Goal of the exercise: For the listing below, how many lines contain the word "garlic"? Answer with only that figure.

(Beginning of Given information)

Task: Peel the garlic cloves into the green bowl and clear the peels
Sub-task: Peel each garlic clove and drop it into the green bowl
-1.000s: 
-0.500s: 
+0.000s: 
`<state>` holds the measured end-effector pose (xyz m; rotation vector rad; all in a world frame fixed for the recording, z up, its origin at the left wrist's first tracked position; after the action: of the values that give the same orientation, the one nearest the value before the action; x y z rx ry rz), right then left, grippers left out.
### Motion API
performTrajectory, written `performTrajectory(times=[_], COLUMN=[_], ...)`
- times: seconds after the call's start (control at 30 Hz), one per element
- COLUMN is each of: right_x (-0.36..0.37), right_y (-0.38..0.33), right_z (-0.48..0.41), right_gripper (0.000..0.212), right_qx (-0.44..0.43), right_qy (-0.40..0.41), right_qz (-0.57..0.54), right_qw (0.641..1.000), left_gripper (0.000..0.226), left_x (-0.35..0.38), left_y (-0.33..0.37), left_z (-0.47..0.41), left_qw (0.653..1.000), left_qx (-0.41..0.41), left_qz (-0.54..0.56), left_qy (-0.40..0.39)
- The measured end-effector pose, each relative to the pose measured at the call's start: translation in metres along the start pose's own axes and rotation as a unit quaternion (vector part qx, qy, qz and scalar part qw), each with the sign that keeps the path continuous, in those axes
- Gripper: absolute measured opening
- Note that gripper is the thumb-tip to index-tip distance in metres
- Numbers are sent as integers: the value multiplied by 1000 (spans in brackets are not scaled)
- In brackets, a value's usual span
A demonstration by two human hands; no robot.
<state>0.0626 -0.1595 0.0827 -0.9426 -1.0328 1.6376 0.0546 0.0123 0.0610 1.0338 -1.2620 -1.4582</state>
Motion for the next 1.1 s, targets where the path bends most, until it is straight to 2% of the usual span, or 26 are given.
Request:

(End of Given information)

Exercise response: 2